**** Provided information ****
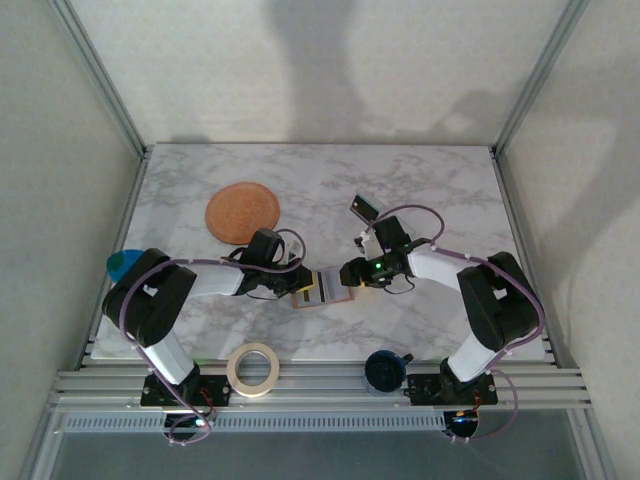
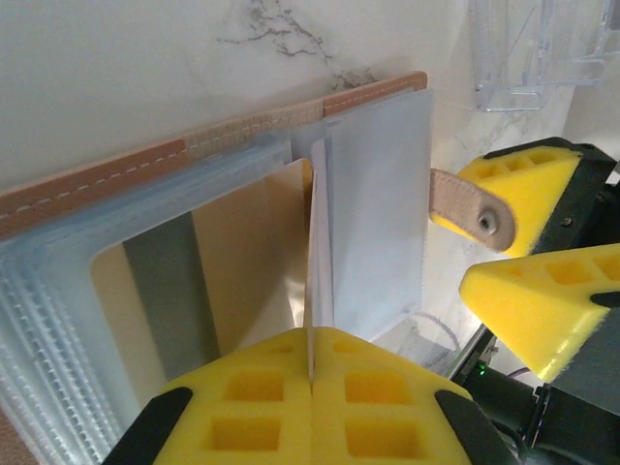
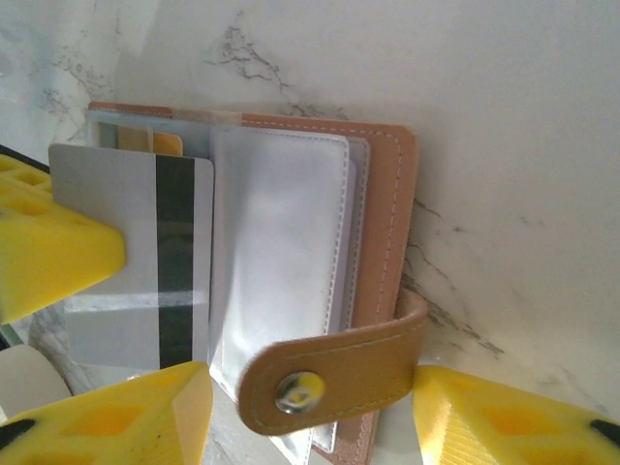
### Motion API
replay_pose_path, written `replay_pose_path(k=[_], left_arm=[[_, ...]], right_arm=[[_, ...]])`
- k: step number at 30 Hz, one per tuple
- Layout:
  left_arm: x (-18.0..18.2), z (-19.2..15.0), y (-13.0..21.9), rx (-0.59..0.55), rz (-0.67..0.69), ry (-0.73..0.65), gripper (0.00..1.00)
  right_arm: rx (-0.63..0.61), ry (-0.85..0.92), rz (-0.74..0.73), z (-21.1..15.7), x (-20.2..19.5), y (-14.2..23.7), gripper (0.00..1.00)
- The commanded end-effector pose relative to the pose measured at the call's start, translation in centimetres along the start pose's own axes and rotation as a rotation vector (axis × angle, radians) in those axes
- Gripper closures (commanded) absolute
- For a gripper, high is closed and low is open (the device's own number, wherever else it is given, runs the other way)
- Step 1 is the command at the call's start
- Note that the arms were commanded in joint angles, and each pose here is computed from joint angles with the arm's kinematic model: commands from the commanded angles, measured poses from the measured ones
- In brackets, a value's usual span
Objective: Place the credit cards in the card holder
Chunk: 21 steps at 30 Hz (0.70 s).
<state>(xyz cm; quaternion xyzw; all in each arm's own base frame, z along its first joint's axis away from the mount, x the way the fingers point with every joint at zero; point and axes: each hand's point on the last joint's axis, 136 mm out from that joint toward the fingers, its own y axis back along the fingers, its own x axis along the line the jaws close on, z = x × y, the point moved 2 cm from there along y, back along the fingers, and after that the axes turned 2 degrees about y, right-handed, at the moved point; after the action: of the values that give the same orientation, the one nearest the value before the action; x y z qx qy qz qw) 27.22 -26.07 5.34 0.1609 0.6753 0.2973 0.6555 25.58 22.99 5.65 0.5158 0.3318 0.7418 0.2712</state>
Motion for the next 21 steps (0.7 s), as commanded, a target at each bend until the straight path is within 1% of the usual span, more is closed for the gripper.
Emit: replay_pose_path(k=[1, 7, 12, 16, 21], left_arm=[[-0.75, 0.36, -0.17, 0.005, -0.046, 0.005, 1.00], [-0.75, 0.51, -0.33, 0.005, -0.044, 0.006, 1.00], [-0.52, 0.62, -0.54, 0.005, -0.036, 0.006, 1.00], [-0.37, 0.66, -0.65, 0.003, -0.033, 0.018, 1.00], [-0.54, 0.78, -0.44, -0.014, -0.040, 0.017, 1.00]], right_arm=[[0.002, -0.010, 0.026, -0.22, -0.03, -0.20, 0.44], [0.015, -0.013, 0.056, -0.35, 0.21, -0.61, 0.49], [0.017, -0.012, 0.067, -0.28, 0.33, -0.68, 0.50], [-0.002, -0.015, 0.055, -0.31, 0.24, -0.38, 0.50], [0.004, -0.017, 0.074, -0.39, 0.45, -0.49, 0.50]])
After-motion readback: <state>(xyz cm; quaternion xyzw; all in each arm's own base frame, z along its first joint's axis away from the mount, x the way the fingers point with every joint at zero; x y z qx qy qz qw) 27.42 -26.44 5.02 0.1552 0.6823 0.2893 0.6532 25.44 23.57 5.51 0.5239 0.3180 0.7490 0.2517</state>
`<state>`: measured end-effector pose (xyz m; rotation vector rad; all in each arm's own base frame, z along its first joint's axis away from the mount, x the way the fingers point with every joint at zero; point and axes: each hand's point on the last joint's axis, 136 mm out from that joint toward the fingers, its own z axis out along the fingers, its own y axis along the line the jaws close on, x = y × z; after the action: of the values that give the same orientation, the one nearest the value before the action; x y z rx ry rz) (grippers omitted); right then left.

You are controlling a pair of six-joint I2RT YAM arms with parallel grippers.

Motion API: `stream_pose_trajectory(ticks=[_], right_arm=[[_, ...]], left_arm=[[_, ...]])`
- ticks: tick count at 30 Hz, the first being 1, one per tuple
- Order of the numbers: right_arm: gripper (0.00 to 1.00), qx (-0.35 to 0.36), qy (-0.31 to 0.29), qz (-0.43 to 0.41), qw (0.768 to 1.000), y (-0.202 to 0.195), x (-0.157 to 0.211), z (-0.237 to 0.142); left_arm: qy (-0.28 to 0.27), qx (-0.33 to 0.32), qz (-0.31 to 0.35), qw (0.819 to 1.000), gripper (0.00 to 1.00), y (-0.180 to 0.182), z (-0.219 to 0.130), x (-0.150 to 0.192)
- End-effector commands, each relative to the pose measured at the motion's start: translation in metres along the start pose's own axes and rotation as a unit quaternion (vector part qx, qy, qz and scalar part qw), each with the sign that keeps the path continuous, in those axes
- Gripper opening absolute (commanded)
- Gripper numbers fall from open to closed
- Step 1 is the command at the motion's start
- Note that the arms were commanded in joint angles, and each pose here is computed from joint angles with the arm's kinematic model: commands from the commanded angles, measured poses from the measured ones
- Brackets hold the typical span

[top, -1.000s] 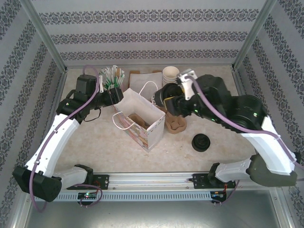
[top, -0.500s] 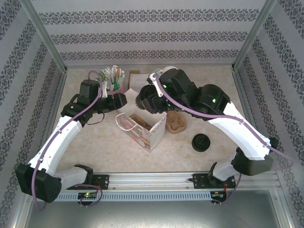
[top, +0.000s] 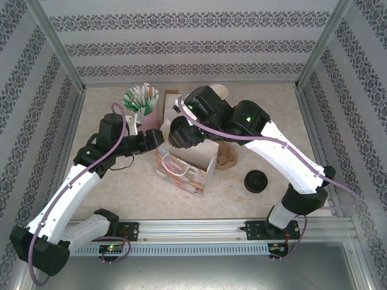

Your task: Pack the takeout coffee

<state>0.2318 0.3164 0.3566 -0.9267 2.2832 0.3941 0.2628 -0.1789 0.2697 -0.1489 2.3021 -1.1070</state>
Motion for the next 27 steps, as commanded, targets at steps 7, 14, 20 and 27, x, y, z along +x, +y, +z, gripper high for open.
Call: stream_pose_trajectory(ticks=[7, 14, 20, 27], right_arm=[[0.62, -0.029, 0.064, -0.068, 0.995, 0.01, 0.015, 0.025], [0.62, -0.043, 0.086, -0.105, 0.99, 0.017, 0.016, 0.053], [0.62, -0.058, 0.108, -0.138, 0.983, 0.023, 0.02, 0.072], [0.62, -0.061, 0.124, -0.157, 0.978, 0.024, 0.024, 0.087]], left_arm=[[-0.025, -0.057, 0.021, 0.998, 0.63, 0.02, -0.031, 0.016], [-0.036, -0.056, 0.029, 0.997, 0.64, 0.019, -0.039, 0.018], [-0.057, -0.087, 0.045, 0.994, 0.64, 0.027, -0.05, 0.015], [-0.058, -0.095, 0.055, 0.992, 0.63, 0.03, -0.051, 0.015]])
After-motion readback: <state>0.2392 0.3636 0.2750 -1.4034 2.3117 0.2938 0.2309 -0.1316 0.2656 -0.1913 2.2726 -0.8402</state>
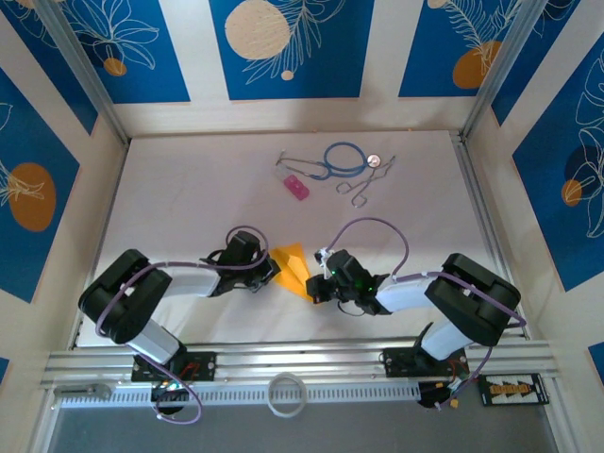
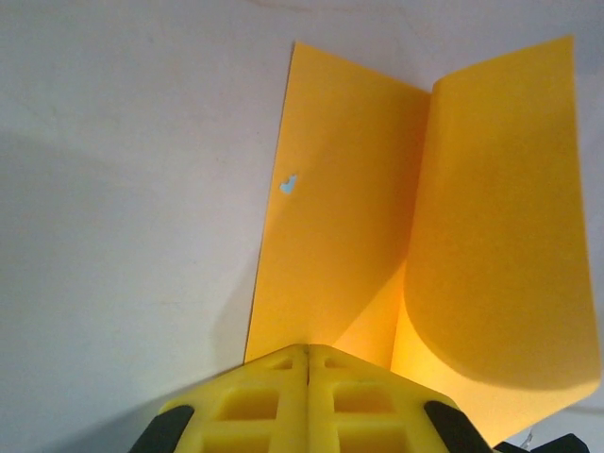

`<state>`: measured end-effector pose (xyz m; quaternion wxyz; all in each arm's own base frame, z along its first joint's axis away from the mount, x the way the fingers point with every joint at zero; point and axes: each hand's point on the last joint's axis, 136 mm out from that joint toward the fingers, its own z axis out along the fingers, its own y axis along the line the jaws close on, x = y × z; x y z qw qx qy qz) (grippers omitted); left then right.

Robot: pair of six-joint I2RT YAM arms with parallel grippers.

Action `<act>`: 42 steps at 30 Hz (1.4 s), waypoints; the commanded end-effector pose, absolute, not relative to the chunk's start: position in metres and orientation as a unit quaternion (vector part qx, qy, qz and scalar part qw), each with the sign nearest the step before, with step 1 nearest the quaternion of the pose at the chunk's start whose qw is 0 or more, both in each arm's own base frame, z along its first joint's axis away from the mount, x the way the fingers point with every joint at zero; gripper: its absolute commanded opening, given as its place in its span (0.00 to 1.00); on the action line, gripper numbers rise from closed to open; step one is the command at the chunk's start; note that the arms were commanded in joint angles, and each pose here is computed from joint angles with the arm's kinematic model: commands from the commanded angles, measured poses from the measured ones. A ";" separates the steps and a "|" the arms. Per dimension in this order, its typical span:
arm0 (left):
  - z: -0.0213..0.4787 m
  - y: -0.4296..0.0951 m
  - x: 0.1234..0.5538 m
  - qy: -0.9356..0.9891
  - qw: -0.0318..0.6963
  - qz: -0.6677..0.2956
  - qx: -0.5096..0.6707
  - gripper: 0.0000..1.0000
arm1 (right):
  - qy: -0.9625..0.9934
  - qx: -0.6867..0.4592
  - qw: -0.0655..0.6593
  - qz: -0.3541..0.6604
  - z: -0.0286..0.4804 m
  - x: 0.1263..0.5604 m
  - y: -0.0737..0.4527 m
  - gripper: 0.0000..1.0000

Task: Fold a paper plane with a square sheet of paper (pick it up from the middle)
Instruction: Fourth fold the wing at the center of the table.

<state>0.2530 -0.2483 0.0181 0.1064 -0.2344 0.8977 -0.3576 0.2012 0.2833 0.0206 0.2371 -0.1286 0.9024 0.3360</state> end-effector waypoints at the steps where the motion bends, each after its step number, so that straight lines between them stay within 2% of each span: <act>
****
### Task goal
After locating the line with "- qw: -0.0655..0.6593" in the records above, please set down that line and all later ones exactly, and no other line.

### Final answer
  - qw: -0.0655..0.6593
  - qz: -0.3541..0.6604
  - z: -0.0286..0.4804 m
  - x: 0.1263..0.5604 m
  - y: -0.0737..0.4527 m
  - gripper: 0.0000..1.0000

Task: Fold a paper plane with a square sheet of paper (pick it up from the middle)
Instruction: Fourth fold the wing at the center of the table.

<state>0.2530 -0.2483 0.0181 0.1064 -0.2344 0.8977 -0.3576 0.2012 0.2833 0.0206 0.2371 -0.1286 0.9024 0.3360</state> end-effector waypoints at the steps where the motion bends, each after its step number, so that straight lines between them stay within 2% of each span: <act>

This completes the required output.